In [1]:
from os import path
import numpy as np
import pandas as pd
from IPython.display import display

if not path.exists("data/raw/StreamingHistory.csv"):
    streaming_history_0_df = pd.read_json("data/raw/StreamingHistory0.json")
    streaming_history_1_df = pd.read_json("data/raw/StreamingHistory1.json")
    streaming_history_2_df = pd.read_json("data/raw/StreamingHistory2.json")
    streaming_history_3_df = pd.read_json("data/raw/StreamingHistory3.json")

    stream_history_df = pd.concat([streaming_history_0_df, streaming_history_1_df, streaming_history_2_df, streaming_history_3_df])
    stream_history_df.to_csv("data/raw/StreamingHistory.csv")
else:
    stream_history_df = pd.read_csv("data/raw/StreamingHistory.csv")
    stream_history_df.drop(stream_history_df.columns[0], axis=1, inplace=True)
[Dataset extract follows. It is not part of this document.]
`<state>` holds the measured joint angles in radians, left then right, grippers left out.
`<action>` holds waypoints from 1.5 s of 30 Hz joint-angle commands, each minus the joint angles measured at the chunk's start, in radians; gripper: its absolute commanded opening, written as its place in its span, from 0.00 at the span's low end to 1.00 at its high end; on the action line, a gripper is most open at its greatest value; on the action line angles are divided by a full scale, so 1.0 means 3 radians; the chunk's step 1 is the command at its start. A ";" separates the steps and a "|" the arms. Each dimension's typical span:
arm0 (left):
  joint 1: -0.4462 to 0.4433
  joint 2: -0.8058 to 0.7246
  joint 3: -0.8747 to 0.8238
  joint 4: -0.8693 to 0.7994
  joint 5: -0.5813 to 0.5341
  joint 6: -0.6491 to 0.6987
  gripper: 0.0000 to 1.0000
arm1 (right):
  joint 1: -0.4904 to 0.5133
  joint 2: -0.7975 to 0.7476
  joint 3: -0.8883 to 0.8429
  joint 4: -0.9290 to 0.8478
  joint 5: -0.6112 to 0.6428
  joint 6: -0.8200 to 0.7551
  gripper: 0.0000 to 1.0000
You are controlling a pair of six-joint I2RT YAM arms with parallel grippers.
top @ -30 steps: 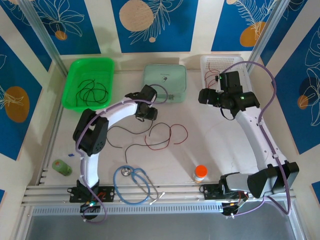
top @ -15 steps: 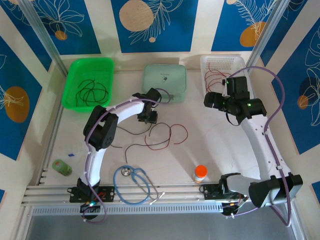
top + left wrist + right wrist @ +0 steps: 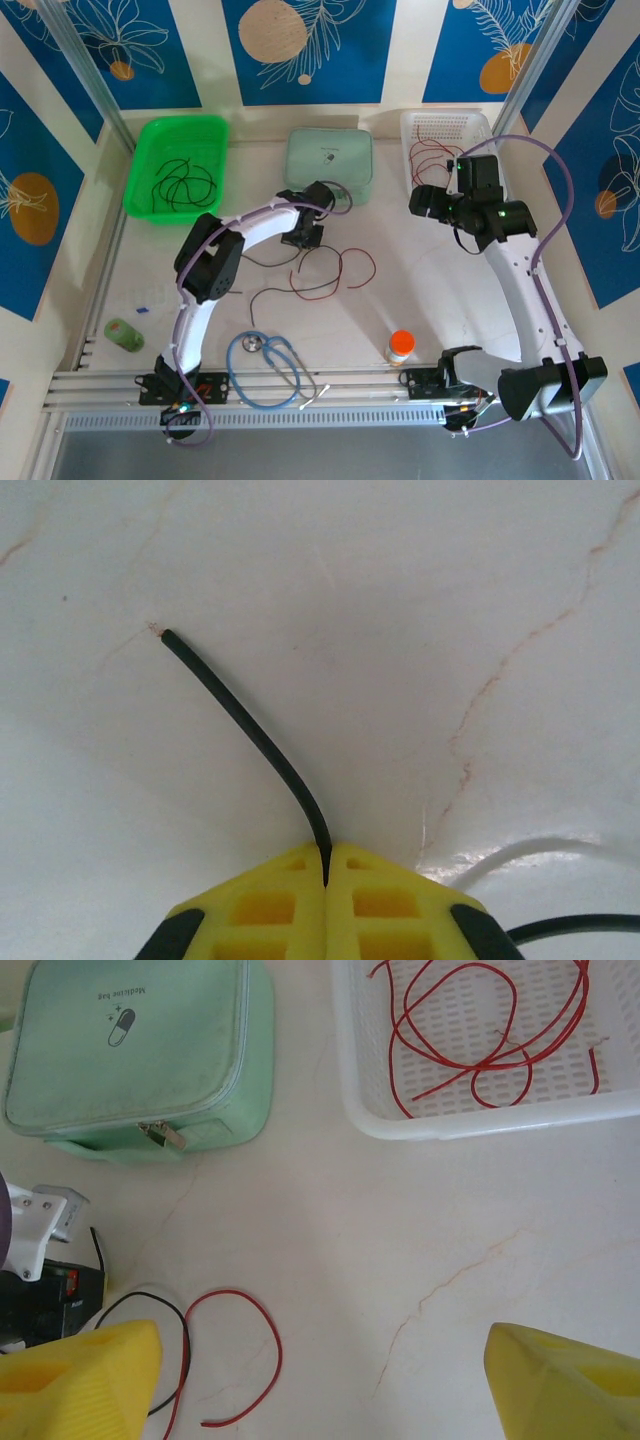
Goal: Untangle the cables
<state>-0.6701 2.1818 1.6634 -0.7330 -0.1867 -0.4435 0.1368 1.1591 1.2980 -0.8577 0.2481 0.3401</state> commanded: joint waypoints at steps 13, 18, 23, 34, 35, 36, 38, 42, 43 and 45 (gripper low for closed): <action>0.0032 -0.0798 0.0421 -0.0720 -0.0632 0.0282 0.00 | 0.0470 -0.0328 -0.0522 0.0146 -0.0567 0.0286 0.84; 0.0031 -0.1045 0.0836 -0.0937 -0.0646 0.0406 0.00 | 0.0720 -0.0247 -0.0640 0.0220 -0.0507 0.0373 0.83; 0.0059 -0.1135 0.1305 -0.1150 -0.0891 0.0535 0.00 | 0.0869 -0.0153 -0.0625 0.0250 -0.0475 0.0405 0.83; 0.0557 -0.1091 0.2354 -0.1225 -0.1112 0.0929 0.00 | 0.0935 -0.0274 -0.0749 0.0185 -0.0418 0.0491 0.83; 0.0610 -0.1093 0.2423 -0.1183 -0.1111 0.0974 0.00 | 0.0935 -0.0287 -0.0757 0.0185 -0.0413 0.0500 0.83; 0.0671 -0.1095 0.2464 -0.1129 -0.1105 0.1013 0.00 | 0.0935 -0.0294 -0.0767 0.0178 -0.0410 0.0501 0.83; 0.0775 -0.1111 0.2475 -0.0976 -0.1079 0.1110 0.00 | 0.0935 -0.0300 -0.0770 0.0179 -0.0413 0.0507 0.83; 0.0987 -0.1117 0.2394 -0.0562 -0.0980 0.1366 0.00 | 0.0940 -0.0300 -0.0773 0.0187 -0.0432 0.0518 0.83; 0.1026 -0.1109 0.2391 -0.0492 -0.0980 0.1418 0.00 | 0.0943 -0.0300 -0.0773 0.0191 -0.0440 0.0521 0.83; 0.1134 -0.1077 0.2359 -0.0324 -0.1008 0.1538 0.00 | 0.0950 -0.0297 -0.0787 0.0202 -0.0444 0.0536 0.83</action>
print(stream_history_df.shape)
stream_history_df.head()



(32398, 4)


Unnamed: 0,endTime,artistName,trackName,msPlayed
0,2020-07-02 17:14,Radio Rental,Episode 06,3197470
1,2020-10-15 23:59,Dawes,From the Right Angle,105984
2,2020-10-16 02:02,The Arcadian Wild,Letters from the Atlantic,295437
3,2020-10-16 02:02,The Arcadian Wild,Roots,0
4,2020-10-16 02:02,The Arcadian Wild,Blue Eyed Girl,162


## Cleaning Up the Data

First, fix the date data

In [2]:
from datetime import timedelta

stream_history_df["date"] = pd.to_datetime(stream_history_df["endTime"], format="%Y-%m-%d")
stream_history_df["date"] = stream_history_df["date"].apply(lambda date: date - timedelta(hours = 6)) # Put it in CST
stream_history_df.drop("endTime", axis=1, inplace=True)
stream_history_df["date"].describe(datetime_is_numeric=True)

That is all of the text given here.